Exercise inputs section start

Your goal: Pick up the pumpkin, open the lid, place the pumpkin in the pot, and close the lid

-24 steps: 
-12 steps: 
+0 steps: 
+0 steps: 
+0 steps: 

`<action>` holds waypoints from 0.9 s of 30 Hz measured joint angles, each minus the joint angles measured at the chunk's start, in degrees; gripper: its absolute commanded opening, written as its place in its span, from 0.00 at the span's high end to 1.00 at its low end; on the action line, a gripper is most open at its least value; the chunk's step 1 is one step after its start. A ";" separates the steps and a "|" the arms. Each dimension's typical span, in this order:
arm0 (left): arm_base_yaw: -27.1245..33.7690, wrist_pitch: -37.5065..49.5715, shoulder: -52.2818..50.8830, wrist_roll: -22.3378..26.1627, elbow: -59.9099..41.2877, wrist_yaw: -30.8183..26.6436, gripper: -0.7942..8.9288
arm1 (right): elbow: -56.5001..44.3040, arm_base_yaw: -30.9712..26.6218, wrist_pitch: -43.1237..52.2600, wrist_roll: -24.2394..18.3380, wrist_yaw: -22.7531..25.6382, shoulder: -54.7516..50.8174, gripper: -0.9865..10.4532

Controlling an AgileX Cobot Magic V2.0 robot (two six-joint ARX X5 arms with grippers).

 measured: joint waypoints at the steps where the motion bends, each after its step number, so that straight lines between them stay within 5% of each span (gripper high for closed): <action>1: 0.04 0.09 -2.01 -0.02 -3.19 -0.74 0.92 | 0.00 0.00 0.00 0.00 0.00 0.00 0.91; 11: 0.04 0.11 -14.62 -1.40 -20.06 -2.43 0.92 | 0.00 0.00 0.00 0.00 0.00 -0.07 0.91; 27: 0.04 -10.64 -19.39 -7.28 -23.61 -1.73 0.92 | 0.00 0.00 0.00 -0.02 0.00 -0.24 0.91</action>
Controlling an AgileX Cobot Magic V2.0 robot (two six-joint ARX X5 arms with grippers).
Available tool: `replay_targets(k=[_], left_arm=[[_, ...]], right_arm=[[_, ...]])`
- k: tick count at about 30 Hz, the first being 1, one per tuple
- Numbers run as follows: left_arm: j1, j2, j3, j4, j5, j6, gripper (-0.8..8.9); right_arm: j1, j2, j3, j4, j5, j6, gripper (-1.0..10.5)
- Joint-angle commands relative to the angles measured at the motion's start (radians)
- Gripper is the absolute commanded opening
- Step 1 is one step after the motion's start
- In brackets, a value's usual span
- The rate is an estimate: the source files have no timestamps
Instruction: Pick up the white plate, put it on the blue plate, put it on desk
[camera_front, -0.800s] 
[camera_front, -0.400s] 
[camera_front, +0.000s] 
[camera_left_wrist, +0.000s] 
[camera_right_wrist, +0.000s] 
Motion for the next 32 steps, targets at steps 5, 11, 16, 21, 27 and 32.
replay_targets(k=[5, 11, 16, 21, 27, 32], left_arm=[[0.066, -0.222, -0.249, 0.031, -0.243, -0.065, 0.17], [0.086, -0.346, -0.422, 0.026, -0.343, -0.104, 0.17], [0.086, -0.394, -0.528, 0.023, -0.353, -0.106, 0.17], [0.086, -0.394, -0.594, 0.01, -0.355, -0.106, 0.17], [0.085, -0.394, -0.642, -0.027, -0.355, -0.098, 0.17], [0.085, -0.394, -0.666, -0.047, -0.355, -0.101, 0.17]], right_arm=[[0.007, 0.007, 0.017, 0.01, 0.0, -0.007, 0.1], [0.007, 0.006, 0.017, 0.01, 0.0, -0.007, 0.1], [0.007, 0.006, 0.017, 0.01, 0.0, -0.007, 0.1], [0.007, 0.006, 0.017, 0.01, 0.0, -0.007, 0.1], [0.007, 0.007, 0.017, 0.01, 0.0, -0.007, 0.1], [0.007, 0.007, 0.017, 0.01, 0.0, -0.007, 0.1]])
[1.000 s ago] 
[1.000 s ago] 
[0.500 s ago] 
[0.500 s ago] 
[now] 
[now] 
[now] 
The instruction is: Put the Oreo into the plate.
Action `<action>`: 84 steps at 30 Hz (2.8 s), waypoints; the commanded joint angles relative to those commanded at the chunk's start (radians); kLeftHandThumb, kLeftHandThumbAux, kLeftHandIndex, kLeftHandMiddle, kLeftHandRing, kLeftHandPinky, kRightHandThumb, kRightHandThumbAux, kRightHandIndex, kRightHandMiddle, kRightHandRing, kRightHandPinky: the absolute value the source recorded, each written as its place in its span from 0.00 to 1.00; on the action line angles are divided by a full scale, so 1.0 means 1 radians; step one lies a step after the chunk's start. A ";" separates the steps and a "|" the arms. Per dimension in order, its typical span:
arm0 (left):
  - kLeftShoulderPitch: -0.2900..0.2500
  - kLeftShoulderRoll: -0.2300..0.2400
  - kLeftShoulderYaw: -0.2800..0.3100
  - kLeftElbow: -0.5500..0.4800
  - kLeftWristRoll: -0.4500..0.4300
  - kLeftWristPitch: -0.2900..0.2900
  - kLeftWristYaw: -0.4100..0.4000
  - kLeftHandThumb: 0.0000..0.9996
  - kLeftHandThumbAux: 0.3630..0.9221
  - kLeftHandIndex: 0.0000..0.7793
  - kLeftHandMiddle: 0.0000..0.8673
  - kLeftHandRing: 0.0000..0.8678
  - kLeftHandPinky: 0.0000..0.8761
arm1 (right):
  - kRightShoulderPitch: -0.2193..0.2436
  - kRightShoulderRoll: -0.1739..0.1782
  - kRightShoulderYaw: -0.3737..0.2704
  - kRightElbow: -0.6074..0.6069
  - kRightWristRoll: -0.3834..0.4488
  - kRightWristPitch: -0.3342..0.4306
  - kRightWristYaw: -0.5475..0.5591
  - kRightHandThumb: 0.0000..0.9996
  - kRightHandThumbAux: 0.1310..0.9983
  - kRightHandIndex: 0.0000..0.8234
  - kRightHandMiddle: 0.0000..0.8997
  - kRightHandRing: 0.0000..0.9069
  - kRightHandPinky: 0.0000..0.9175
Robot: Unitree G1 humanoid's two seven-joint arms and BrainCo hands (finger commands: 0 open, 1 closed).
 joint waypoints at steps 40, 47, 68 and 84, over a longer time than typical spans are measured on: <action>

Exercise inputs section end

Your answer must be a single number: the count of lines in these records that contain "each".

The completed task: 3